Os idos de Março

Segundo nos diz a História, foi a 15 de Março de 44 a.C., que C. Iulius Caesar, mais conhecido em português como Gaio Júlio César, foi assassinado no Senado Romano. Grande general e político de Roma, mas também um bom escritor, o seu De bello gallico (A guerra da Gália) é um clássico da literatura latina, tinha uma ambição de poder desmedida que chocou com aqueles que ainda sonhavam com uma República oligárquica.

Cícero no seu tratado De Re publica, escrito em 51 a.C., tinha escrito, a propósito do sistema político, o seguinte:

Passados então esses duzentos e quarenta anos de realeza (ou um pouco mais, com os interregnos), de depois da expulsão de Tarquínio, foi tal o ódio que o povo romano tomou ao título de rei, quanto a saudade que sentira depois da morte, ou melhor, da partida de Rómulo. De tal modo que, tal como então não poderia estar privado de um rei, após a expulsão de Tarquínio, não podia ouvir o nome de rei.
(A República II.30.52, trad. de Maria Helena da Rocha Pereira)

De facto, para os partidários das república a ideia de um só homem governar, à sua discrição, a cidade de Roma era absolutamente repugnável. Mas César, cabeça de fila dos popolares, no fim da guerra civil, no fim da guerra civil que o opôs ao Senado, cujo exército tinha como general Pompeu, tinha acumulado tanto poder que faziam dele o chefe incontestado de Roma, com um poder até aí pouco visto (apesar de, entre 82-79 a.C., Sula ter exercido o poder de um modo monárquico), mas mantendo a fachada republicana do Estado. Mas depois das convulsões da década anterior e da guerra civil acabada pouco antes, fez com que alguns republicanos, chefiados por Bruto e Cássio, decidissem avançar. Assim chegamos aos idos de Março.

A história já a sabemos. Na sequência da guerra, o exército senatorial é derrotado e os seus principais chefes mortos. Do triunvirato formado (Octávio, Marco António, Lépido), depois do afastamento de Lépido, Octávio e António disputam o Império e, com a vitória de Octávio, morre definitivamente a República. Começa o principado, embora mantendo a ficção do estado republicano.

Bem podiam os republicanos pensar que o povo romano nunca mais aceitaria um rei, mas, nem uma geração depois, Roma tinha, mesmo que não usasse o nome, um governante quase absoluto. O curso da História nem sempre é linear.
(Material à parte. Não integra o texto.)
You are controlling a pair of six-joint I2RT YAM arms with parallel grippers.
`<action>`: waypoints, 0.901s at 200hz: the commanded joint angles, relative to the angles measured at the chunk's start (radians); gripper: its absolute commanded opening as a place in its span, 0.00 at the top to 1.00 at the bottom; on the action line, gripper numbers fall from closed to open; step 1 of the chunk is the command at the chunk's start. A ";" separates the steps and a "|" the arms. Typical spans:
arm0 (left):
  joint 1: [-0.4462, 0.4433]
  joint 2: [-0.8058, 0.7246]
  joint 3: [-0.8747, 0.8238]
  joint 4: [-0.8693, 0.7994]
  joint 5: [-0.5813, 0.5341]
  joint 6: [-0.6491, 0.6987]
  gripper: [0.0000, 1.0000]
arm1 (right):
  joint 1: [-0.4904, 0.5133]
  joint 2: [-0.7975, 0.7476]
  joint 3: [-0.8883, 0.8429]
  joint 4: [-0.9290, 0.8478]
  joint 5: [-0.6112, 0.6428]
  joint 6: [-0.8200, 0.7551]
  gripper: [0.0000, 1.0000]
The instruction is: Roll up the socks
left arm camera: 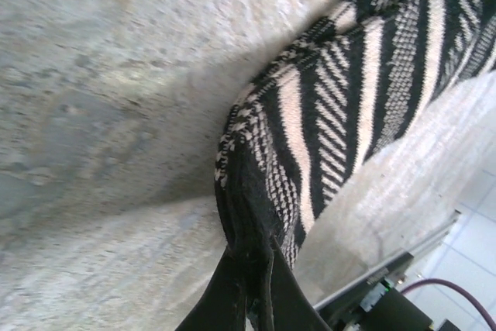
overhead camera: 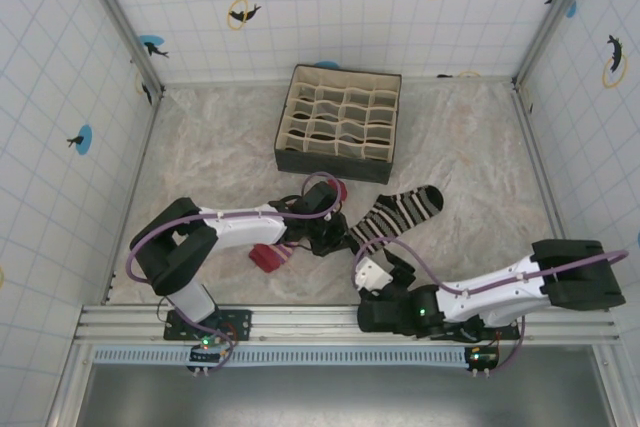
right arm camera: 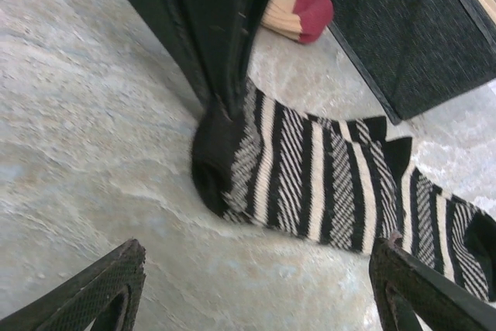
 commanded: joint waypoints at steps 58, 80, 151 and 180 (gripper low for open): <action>0.004 0.041 0.019 0.028 0.085 -0.011 1.00 | -0.166 0.007 -0.036 0.297 -0.181 -0.162 0.28; 0.004 0.049 0.021 0.028 0.079 -0.012 1.00 | -0.230 0.010 -0.048 0.336 -0.289 -0.196 0.31; 0.005 0.077 0.035 0.032 0.091 -0.012 1.00 | -0.275 0.077 -0.063 0.374 -0.325 -0.208 0.38; 0.005 0.075 0.031 0.027 0.096 -0.012 1.00 | -0.276 0.128 -0.049 0.378 -0.269 -0.197 0.41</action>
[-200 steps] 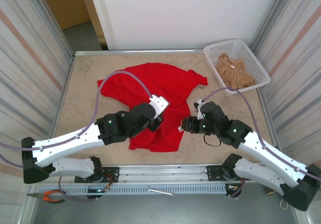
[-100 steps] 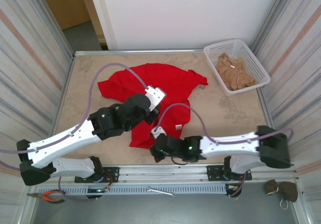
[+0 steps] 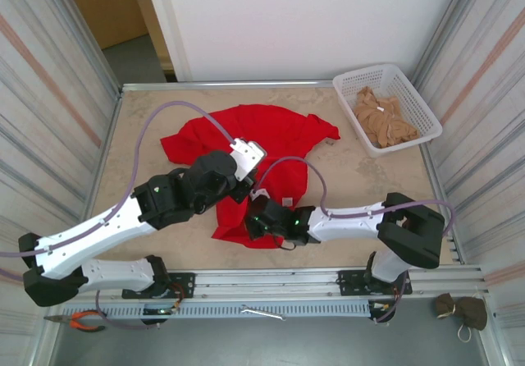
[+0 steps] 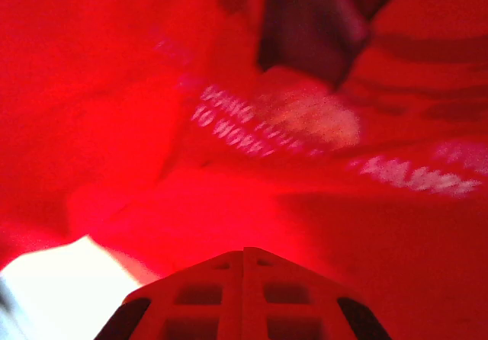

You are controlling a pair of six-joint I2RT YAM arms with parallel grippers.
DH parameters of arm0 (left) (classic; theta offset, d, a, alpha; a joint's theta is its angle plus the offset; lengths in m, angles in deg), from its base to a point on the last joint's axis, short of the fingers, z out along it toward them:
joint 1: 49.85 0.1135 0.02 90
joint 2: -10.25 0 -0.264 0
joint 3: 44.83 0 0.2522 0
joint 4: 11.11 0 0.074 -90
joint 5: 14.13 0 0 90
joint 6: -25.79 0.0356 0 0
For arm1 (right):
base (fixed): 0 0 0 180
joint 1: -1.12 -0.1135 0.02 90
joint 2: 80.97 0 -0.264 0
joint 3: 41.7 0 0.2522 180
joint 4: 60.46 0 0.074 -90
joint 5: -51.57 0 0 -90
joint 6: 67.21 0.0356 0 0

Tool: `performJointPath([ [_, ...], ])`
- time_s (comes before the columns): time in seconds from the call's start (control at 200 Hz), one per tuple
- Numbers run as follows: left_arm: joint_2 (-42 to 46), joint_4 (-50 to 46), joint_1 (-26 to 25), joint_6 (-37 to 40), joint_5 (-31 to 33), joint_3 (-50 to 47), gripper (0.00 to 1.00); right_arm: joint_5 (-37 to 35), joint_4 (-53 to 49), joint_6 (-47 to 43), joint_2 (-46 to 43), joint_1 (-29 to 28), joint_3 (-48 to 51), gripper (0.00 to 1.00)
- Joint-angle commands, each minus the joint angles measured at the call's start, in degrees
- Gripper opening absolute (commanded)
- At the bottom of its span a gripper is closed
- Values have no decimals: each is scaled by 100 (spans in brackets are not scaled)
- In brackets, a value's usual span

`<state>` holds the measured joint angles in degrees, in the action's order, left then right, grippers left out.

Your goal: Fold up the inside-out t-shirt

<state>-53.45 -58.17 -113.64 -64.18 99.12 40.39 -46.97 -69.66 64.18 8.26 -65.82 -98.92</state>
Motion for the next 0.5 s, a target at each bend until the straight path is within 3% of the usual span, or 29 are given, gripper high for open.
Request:
performJointPath([
  [0.0,170,12,25,-43,-346,270,0,64,107,130,-223,400,10,0],
  [0.165,32,51,-83,-161,-682,529,0,66,54,191,-213,636,-422,0],
  [0.391,-447,3,-225,-149,-977,1101,0,-231,9,523,383,155,-954,0],
  [0.491,-585,12,-386,-161,-1015,1328,0,-254,176,871,779,489,-1115,0],
])
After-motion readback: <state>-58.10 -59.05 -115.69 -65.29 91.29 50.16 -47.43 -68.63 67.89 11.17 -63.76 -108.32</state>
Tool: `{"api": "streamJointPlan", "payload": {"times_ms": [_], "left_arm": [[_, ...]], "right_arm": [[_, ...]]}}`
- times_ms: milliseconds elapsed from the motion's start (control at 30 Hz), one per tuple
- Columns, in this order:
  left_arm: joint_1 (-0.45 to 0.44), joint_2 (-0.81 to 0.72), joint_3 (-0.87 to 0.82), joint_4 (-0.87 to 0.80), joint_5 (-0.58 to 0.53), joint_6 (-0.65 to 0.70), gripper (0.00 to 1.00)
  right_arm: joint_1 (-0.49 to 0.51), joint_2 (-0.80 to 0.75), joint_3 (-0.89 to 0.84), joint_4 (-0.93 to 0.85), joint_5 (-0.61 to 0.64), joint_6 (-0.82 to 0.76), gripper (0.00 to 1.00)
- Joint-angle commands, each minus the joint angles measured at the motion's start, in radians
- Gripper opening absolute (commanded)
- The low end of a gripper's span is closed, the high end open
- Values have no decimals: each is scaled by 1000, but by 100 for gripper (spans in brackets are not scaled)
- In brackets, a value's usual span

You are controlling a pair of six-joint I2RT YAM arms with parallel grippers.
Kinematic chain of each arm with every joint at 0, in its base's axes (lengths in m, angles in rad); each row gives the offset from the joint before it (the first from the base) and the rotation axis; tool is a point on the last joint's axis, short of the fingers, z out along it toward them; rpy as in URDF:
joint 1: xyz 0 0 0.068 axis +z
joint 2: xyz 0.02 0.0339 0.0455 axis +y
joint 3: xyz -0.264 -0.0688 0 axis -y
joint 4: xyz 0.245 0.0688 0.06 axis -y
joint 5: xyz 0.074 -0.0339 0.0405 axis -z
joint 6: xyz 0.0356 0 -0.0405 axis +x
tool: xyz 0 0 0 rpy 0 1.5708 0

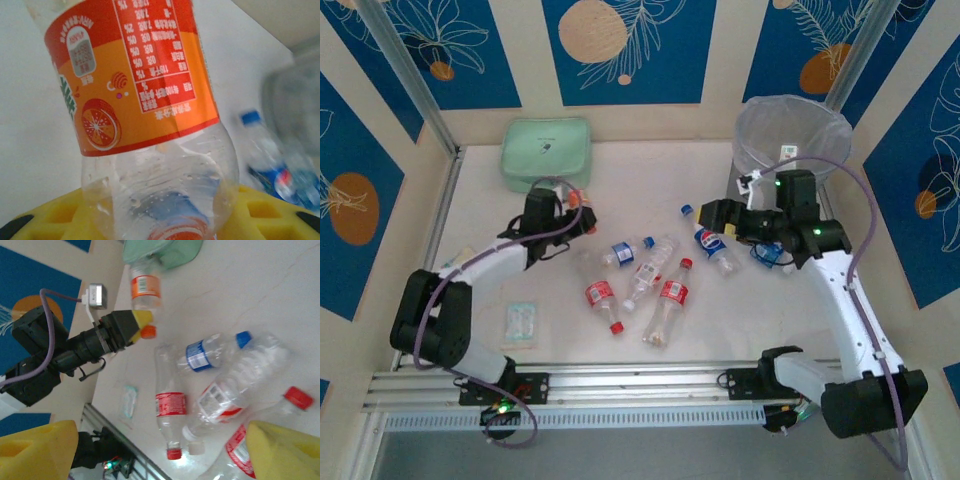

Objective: Put the plastic bottles in the bin

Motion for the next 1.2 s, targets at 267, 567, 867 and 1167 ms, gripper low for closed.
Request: {"api": "streamJointPlan", "payload": {"times_ms": [267,567,867,1167], "left_arm": [[-250,-52,-37,176,200,-3,34],[-326,-8,23,240,278,-1,31],[-384,17,40,251,296,19,28],[-395,66,46,259,292,36,31]], "right_arm": [[138,158,-51,247,-35,95,83],[140,226,-87,328,-58,140,86],[142,273,-128,400,-56,173,77],[151,288,-154,377,-27,156,59]]}}
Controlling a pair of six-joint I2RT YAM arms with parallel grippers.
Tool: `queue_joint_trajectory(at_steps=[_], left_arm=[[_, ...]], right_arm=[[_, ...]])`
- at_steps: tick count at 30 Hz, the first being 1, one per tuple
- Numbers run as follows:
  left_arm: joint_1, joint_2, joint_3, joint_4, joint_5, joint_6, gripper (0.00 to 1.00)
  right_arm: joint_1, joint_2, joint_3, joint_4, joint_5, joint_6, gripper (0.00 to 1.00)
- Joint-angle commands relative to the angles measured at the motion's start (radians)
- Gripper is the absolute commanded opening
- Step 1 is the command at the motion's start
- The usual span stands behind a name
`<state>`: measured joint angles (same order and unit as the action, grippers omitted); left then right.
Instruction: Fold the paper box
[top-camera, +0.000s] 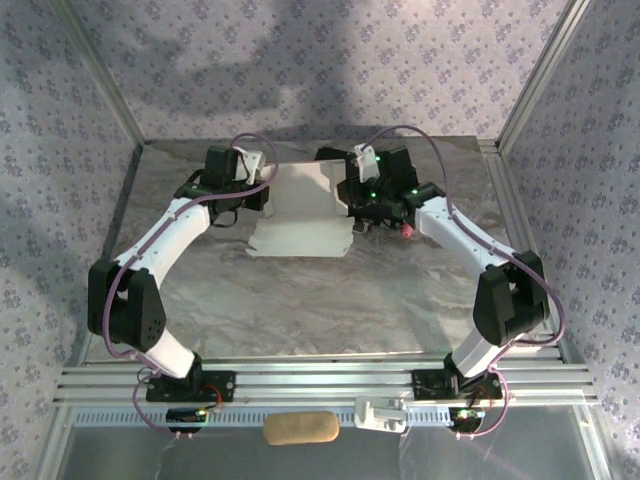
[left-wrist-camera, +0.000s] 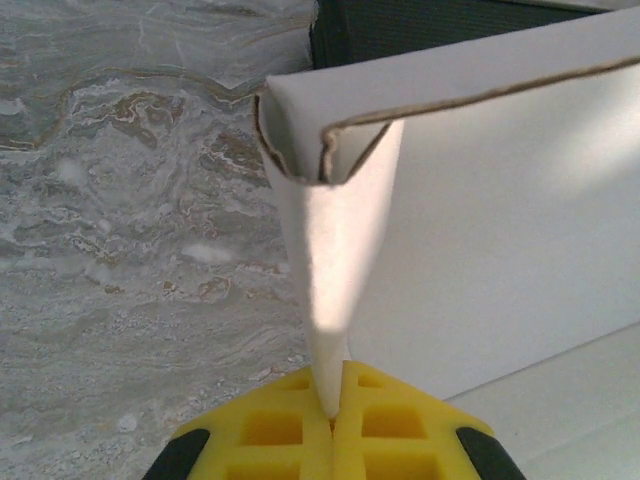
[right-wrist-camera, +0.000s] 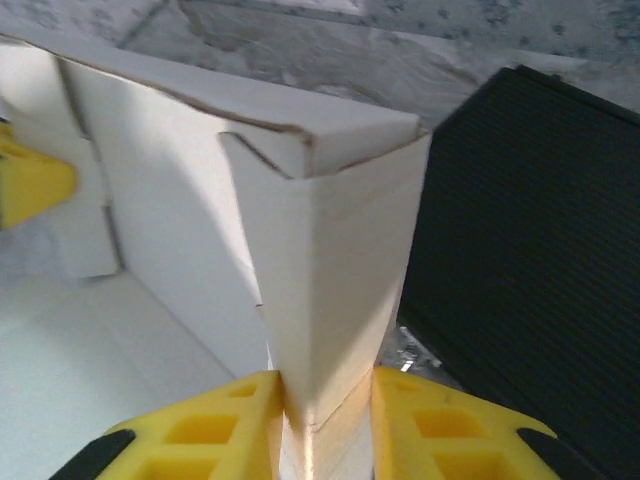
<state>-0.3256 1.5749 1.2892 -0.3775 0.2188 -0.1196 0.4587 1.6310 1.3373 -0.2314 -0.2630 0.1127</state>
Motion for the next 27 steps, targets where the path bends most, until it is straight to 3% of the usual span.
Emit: queue_joint_trajectory(at_steps=[1, 10, 15, 23, 27], left_arm=[[-0.046, -0.012, 0.026, 0.010, 0.067, 0.026, 0.00], [-0.105, 0.033, 0.022, 0.018, -0.038, 0.019, 0.00], [-0.125, 0.034, 0.017, 0.019, -0.081, 0.018, 0.00], [-0.147, 0.052, 0.030, 0.004, -0.108, 0.028, 0.00], [-0.151, 0.057, 0.029, 0.002, -0.114, 0.030, 0.00]], right_arm=[[0.061, 0.044, 0.050, -0.034, 0.163, -0.020, 0.23], [0.126, 0.107, 0.033, -0.017, 0.446, 0.064, 0.00], [0.144, 0.120, 0.020, -0.014, 0.540, 0.100, 0.01], [0.133, 0.147, 0.029, -0.011, 0.515, 0.109, 0.16], [0.131, 0.167, 0.049, -0.023, 0.514, 0.114, 0.18]])
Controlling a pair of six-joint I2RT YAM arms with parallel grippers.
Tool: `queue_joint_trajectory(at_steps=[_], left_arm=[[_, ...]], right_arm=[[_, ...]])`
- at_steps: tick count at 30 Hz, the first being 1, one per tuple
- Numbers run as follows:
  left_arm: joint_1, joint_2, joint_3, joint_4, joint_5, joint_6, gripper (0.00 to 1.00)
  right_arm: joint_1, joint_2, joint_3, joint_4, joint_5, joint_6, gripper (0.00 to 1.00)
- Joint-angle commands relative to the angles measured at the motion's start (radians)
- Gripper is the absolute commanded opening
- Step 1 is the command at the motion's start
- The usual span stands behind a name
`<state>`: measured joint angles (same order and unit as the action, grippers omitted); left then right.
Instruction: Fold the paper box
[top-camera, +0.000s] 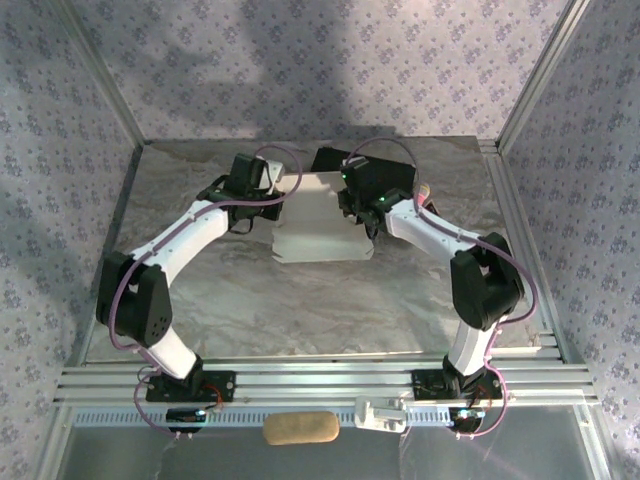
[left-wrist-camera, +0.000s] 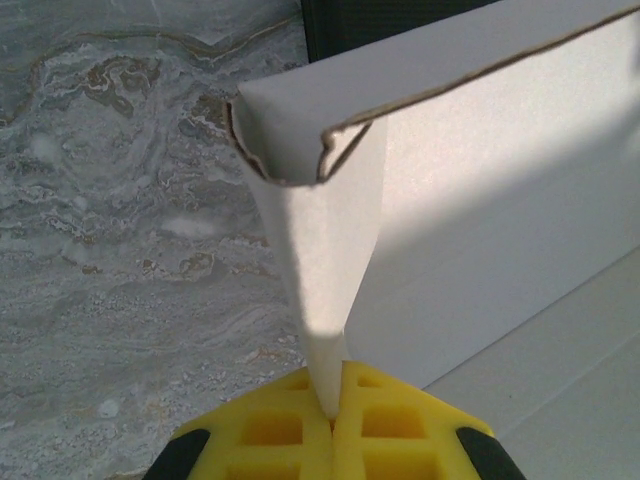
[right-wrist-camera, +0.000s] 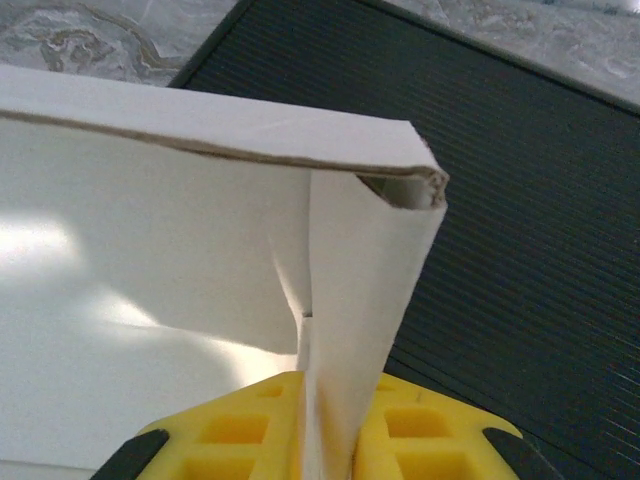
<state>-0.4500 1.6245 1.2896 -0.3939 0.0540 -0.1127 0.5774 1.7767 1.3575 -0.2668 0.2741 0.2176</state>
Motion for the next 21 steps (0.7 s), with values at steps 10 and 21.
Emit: queue_joint_trajectory(at_steps=[10, 21], left_arm=[[-0.036, 0.008, 0.034, 0.016, 0.027, 0.020, 0.00], [-0.046, 0.010, 0.031, 0.021, 0.017, 0.002, 0.00]], right_arm=[[0.055, 0.077, 0.118, -0.156, 0.261, 0.087, 0.00], [0.103, 0.137, 0.215, -0.341, 0.410, 0.208, 0.00]])
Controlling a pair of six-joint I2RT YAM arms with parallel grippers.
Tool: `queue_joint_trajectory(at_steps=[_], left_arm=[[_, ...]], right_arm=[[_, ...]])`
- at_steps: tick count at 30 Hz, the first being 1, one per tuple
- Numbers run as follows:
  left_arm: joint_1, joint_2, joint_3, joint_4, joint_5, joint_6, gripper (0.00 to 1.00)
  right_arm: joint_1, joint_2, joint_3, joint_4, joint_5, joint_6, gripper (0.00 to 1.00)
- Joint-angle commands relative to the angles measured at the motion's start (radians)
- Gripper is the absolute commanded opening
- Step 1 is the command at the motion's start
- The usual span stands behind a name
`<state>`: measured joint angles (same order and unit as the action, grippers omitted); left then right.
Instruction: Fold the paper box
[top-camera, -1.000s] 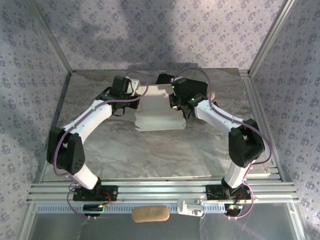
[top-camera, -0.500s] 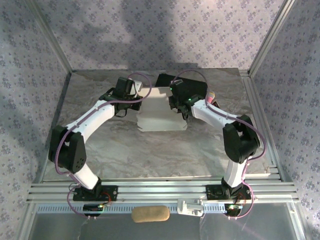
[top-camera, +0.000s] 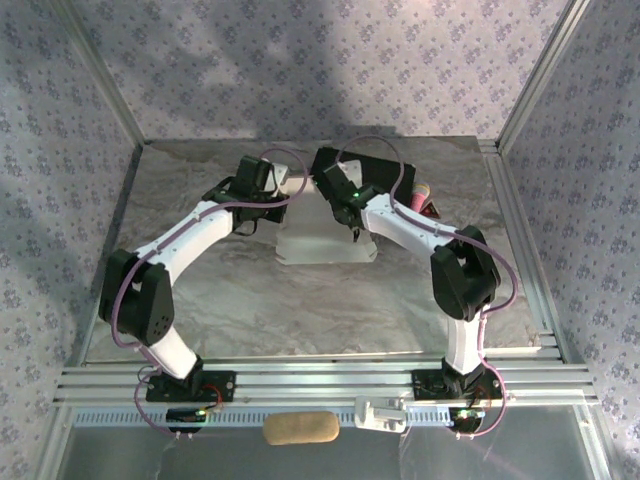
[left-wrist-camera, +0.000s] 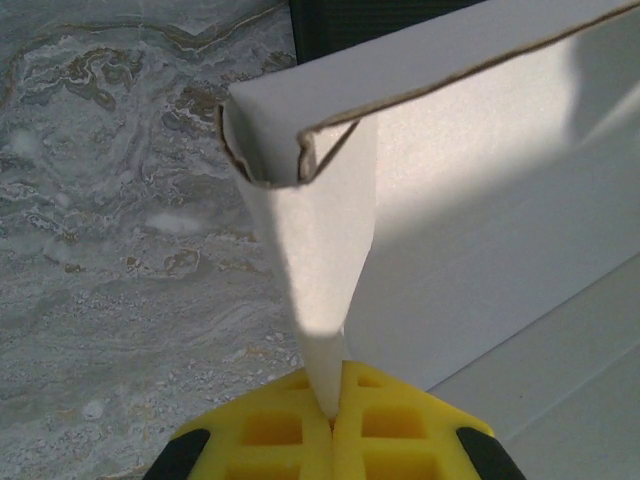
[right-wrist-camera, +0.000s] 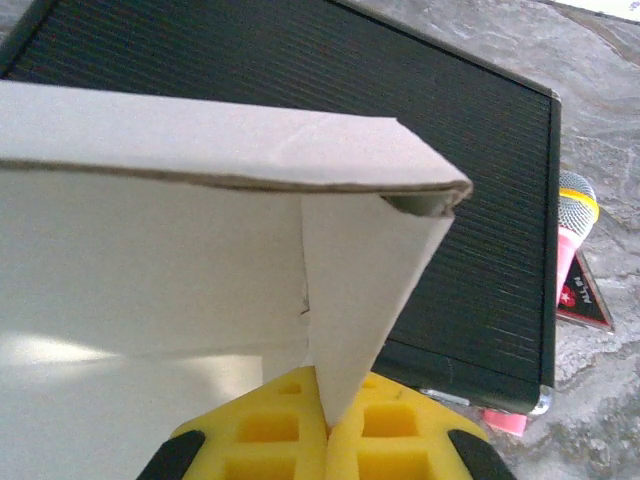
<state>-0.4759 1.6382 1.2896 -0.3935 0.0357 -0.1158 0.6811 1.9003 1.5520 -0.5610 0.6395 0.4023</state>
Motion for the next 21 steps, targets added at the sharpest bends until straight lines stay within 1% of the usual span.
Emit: queue_joint_trajectory(at_steps=[1, 3, 4, 7, 9, 11, 13, 15, 21], left_arm=[[-0.020, -0.003, 0.029, 0.021, 0.036, 0.003, 0.00], [-0.021, -0.004, 0.028, 0.022, 0.039, -0.001, 0.00], [-0.020, -0.002, 0.028, 0.025, 0.039, -0.004, 0.00], [-0.022, -0.003, 0.024, 0.028, 0.039, -0.013, 0.00], [-0.022, -0.002, 0.024, 0.031, 0.040, -0.016, 0.00], [-0.023, -0.002, 0.026, 0.033, 0.039, -0.020, 0.00], [-0.025, -0.002, 0.028, 0.032, 0.043, -0.022, 0.00], [-0.027, -0.001, 0.031, 0.033, 0.044, -0.026, 0.00], [-0.033, -0.002, 0.034, 0.033, 0.038, -0.038, 0.00]], right_arm=[[-0.006, 0.006, 0.009, -0.021, 0.012, 0.012, 0.00], [-0.015, -0.009, -0.016, 0.034, -0.036, -0.012, 0.00], [-0.018, -0.009, -0.012, 0.032, -0.045, -0.013, 0.00], [-0.030, 0.020, 0.035, -0.031, -0.018, 0.006, 0.00], [-0.031, 0.033, 0.046, -0.036, -0.001, 0.004, 0.00], [-0.026, 0.040, 0.051, -0.066, 0.030, 0.003, 0.00], [-0.010, 0.057, 0.080, -0.116, 0.111, 0.010, 0.00], [0.006, 0.071, 0.104, -0.152, 0.160, 0.021, 0.00], [0.043, 0.105, 0.158, -0.244, 0.268, 0.096, 0.00]])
Talvez por isso, tivessem razão os Antigos que tinham uma concepção circular do tempo, muito bem expresso pelo Eclesiastes (ou Qohélet):

Aquilo que foi é aquilo que será;
aquilo que foi feito, há-de voltar a fazer-se:
E nada há de novo debaixo do Sol!
Se de alguma coisa alguém diz:
«Eis aí algo de novo!»,
ela já existia nas eras que nos precederam.
Eclesiastes, 1, 9-10 (Nova Bíblia dos Capuchinhos)

Por isso, na Antiguidade o tempo era marcado pela ascensão e quedas dos impérios, havendo sempre a ideia de um eterno retorno. O cristianismo, ou num sentido mais largo, a herança judaico-cristã, vem instaurar uma linearidade na concepção do tempo, com a espera da vinda do Messias. Com a entrada da Idade Moderna, a concepção de tempo ganha, definitivamente, no Ocidente, as características de linearidade e progresso, entre outras, mesmo se secularizando a História da Salvação judeo-cristã.

Esta concepção linear talvez nos impeça há vezes de ver que as regressões no, digamos assim, progresso, da humanidade, são possíveis.

Deste modo, talvez seja útil olhar para História, para compreendermos mais facilmente de que não devemos dar por adquiridas as liberdades e democracia que temos actualmente. Ao contrário de que pensavam tanto os positivistas como marxistas, a história da Humanidade não é um marcha inexorável em relação ao progresso. A História ainda nos pode pregar muitas partidas.

Comentários

Anónimo disse…
Como tem razão, caro Rui.
E olhe que há cada partida!
Marco Oliveira disse…
Rui,
Eu diria que a História nos mostra várias vezes os mesmos episódios com diferentes protagonistas.
As civilizações, por exemplo, parecem todas seguir um mesmo ciclo: germinam, crescem, florescem, decaem e morrem.